K- Means Algorithm
Introduction
K- Means algorithm is an unsupervised machine learning algorithm. It is the simplest algorithm to grouping the data based on theirs attribute values.
What is clustering?
Clustering is the process of grouping similar elements together.
As a example, we will take the salaries of the persons and grouping them as middle class, lower middle class and upper middle class.
As a example, we will take the salaries of the persons and grouping them as middle class, lower middle class and upper middle class.
Let's assume the example data set (Persons and their salaries)
Input Data set
| Person 1 | 20000 |
| Person 2 | 6000 |
| Person 3 | 7000 |
| Person 4 | 11000 |
| Person 5 | 15000 |
| Person 6 | 19000 |
| Person 7 | 30000 |
| Person 8 | 25000 |
| Person 9 | 4000 |
| Perso 10 | 8000 |
The similar amount of salaried persons can be grouped as like below
| Lower Middle Class | Middle Class | Upper Middle Class |
| Person 2 | Person 1 | Person 7 |
| Person 3 | Person 4 | Person 8 |
| Person 9 | Person 5 | Person 1 |
| Person 10 | Person 6 | |
Process of K-Means algorithm
The important concept of K-means algorithm is center point and their distance from the data.
Let's take the above person salary example and cluster them using K-Means.
Step 1: In the example we need a three groups, So let's K=3 (K is a number of cluster which we required).
Step 2: Take the center point value for every group. Here our K value is 3, so wee need 3 Center points.
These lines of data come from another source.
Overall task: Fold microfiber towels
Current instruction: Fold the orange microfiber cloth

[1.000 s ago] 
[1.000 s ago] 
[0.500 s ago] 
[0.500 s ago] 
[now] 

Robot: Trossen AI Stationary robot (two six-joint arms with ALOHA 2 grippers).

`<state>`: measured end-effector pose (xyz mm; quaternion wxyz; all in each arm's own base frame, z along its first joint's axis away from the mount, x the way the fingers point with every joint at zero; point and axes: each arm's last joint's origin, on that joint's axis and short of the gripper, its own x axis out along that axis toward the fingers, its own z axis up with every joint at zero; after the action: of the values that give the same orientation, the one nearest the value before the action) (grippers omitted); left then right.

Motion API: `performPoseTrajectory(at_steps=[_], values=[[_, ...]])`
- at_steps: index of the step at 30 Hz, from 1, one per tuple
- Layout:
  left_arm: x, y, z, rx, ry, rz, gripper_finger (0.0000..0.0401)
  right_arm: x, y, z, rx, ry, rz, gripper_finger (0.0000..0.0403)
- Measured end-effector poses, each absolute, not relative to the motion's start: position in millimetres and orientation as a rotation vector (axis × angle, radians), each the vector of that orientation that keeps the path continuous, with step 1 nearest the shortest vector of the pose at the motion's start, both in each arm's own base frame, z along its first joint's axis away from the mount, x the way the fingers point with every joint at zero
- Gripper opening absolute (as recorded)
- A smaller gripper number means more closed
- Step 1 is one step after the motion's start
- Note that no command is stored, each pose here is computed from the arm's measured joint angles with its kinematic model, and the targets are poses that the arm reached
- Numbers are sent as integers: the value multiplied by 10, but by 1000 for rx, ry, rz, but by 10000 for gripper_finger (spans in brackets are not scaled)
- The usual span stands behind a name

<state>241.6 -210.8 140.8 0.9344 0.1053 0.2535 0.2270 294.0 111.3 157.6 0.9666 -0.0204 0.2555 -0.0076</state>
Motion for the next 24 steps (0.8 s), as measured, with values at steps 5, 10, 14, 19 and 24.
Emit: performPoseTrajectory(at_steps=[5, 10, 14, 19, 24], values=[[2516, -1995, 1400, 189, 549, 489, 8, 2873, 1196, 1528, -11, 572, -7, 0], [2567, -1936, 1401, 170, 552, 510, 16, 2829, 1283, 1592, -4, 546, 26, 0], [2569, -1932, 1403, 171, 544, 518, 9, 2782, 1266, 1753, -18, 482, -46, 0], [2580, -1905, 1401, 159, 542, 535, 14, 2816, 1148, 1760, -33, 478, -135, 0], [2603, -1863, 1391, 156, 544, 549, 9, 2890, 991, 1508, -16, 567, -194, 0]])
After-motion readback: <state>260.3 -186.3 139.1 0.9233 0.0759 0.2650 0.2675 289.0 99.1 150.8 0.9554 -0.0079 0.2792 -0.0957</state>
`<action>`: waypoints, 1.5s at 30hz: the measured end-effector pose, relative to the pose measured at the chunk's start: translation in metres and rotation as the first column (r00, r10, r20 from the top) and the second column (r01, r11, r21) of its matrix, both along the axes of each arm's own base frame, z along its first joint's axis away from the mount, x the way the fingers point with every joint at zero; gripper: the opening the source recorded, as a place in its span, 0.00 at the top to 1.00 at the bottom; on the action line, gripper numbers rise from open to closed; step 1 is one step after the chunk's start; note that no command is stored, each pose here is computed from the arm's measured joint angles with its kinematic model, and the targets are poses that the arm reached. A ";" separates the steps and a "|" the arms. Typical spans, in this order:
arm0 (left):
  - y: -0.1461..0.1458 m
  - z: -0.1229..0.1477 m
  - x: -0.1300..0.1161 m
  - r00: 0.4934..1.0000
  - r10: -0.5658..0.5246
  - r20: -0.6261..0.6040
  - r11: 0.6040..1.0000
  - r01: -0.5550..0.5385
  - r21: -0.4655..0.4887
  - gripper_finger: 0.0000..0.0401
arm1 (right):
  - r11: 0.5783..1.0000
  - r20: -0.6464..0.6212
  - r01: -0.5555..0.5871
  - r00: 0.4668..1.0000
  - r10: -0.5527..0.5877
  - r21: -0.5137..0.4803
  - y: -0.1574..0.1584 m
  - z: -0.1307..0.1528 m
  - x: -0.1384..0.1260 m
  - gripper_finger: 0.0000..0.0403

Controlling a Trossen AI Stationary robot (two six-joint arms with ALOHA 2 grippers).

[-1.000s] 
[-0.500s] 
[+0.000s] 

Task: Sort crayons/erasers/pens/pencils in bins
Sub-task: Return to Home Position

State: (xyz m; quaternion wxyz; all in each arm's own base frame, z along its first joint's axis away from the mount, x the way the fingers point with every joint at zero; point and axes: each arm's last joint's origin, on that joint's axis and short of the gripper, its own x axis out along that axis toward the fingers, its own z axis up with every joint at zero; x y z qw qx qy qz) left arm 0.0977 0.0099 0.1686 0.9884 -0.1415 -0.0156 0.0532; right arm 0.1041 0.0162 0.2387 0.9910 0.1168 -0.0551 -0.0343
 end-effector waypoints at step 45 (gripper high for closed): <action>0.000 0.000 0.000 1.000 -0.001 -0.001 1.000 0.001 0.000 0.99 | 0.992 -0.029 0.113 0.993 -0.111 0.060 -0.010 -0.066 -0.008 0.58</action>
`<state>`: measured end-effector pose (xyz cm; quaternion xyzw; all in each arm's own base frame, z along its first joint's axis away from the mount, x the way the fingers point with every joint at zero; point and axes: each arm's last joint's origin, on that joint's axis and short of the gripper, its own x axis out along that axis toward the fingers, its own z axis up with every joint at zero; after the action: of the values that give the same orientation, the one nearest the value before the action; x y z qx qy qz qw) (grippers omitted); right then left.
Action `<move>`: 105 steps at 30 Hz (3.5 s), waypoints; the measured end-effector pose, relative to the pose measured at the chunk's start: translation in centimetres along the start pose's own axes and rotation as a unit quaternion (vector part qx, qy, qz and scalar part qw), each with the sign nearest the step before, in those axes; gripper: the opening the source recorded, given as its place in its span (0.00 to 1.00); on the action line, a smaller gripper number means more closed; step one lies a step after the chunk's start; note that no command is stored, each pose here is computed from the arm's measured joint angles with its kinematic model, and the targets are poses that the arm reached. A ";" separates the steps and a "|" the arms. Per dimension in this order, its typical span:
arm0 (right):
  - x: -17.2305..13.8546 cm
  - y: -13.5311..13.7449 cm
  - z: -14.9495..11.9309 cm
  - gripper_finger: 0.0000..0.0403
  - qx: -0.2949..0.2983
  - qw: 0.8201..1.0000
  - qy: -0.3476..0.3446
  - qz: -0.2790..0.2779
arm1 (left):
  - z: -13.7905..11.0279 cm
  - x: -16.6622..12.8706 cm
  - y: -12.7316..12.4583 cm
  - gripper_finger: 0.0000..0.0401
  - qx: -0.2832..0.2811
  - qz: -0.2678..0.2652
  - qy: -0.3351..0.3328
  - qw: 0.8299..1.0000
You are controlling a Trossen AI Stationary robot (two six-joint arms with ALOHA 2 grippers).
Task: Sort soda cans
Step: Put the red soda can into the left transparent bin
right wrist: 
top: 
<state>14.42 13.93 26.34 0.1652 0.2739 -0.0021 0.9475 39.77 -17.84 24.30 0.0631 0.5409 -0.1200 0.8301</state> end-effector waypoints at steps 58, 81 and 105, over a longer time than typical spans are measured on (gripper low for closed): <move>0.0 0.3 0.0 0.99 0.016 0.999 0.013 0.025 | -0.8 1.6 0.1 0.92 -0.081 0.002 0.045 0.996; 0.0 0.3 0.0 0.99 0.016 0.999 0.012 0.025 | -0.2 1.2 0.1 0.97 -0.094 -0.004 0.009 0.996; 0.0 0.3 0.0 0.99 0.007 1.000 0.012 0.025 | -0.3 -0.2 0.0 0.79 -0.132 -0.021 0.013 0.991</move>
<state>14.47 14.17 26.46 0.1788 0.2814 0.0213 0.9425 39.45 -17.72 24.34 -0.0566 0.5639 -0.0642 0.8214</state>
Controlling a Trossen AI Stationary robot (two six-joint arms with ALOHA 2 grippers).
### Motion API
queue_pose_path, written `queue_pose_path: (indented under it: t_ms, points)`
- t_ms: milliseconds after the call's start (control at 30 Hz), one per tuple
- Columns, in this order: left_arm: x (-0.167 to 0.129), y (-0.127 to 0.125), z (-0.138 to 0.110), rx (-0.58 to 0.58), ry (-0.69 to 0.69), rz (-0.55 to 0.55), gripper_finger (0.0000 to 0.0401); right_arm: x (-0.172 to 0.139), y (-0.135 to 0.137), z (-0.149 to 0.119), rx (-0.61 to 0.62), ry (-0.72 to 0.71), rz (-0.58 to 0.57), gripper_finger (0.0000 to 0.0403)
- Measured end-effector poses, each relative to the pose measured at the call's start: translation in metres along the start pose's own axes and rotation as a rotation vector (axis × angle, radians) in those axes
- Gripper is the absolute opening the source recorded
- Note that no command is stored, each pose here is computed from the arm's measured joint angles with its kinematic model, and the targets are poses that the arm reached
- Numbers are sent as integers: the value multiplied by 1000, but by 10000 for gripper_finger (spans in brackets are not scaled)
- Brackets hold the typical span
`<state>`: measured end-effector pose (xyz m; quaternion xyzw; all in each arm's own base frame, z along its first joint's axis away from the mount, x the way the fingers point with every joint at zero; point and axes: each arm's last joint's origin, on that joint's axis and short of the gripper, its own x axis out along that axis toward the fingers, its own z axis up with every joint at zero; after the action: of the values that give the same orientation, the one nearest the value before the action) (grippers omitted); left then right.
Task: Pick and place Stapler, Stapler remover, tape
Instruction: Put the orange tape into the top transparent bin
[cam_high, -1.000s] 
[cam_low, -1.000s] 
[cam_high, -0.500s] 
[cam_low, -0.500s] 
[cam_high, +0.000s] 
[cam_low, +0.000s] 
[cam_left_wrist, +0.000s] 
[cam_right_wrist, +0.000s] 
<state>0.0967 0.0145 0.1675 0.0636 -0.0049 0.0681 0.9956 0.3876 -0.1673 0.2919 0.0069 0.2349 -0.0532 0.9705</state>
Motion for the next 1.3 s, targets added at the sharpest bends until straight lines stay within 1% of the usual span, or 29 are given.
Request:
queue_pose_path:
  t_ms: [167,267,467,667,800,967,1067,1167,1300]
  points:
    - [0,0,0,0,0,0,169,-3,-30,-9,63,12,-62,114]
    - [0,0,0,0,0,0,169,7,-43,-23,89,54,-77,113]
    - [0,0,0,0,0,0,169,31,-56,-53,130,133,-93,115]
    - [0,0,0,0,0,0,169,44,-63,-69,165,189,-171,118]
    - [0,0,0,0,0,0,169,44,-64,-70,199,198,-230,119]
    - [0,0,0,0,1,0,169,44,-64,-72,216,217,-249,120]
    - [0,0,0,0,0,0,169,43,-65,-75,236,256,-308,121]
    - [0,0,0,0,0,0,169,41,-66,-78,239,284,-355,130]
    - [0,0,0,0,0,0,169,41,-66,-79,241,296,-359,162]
In the initial step, we can take any of the data as center point.
Lets take the center points like C1=7000, C2=15000, C3=25000
Step 3: Calculate the distance (difference) between center points and data values
| Distance from C1 | Distance from C2 | Distance from C3 | |
| Person 1 | 13000 | 5000 | 5000 |
| Person 2 | 1000 | 9000 | 19000 |
| Person 3 | 0 | 8000 | 18000 |
| Person 4 | 4000 | 4000 | 14000 |
| Person 5 | 8000 | 0 | 10000 |
| Person 6 | 12000 | 4000 | 6000 |
| Person 7 | 23000 | 15000 | 5000 |
| Person 8 | 18000 | 10000 | 0 |
| Person 9 | 3000 | 11000 | 21000 |
| Person 10 | 1000 | 7000 | 17000 |
Step 4: Compare the distance values and assign the person to the group which has a lower distance value
Iteration 1:
| Distance from C1 | Distance from C2 | Distance from C3 | Assigned Group | |
| Person 1 | 13000 | 5000 | 5000 | C3 |
| Person 2 | 1000 | 9000 | 19000 | C1 |
| Person 3 | 0 | 8000 | 18000 | C1 |
| Person 4 | 4000 | 4000 | 14000 | C1 |
| Person 5 | 8000 | 0 | 10000 | C2 |
| Person 6 | 12000 | 4000 | 6000 | C2 |
| Person 7 | 23000 | 15000 | 5000 | C3 |
| Person 8 | 18000 | 10000 | 0 | C3 |
| Person 9 | 3000 | 11000 | 21000 | C1 |
| Person 10 | 1000 | 7000 | 17000 | C1 |
Step 5: Now the time to adjust our center point values. Initially we have selected the center point values as random data. So It will not be an exact middle value for the groups. To ensure the center point values as a middle value of the group. We need to find the average value form the group (which is assigned in the previous steps) and take that value as a center point.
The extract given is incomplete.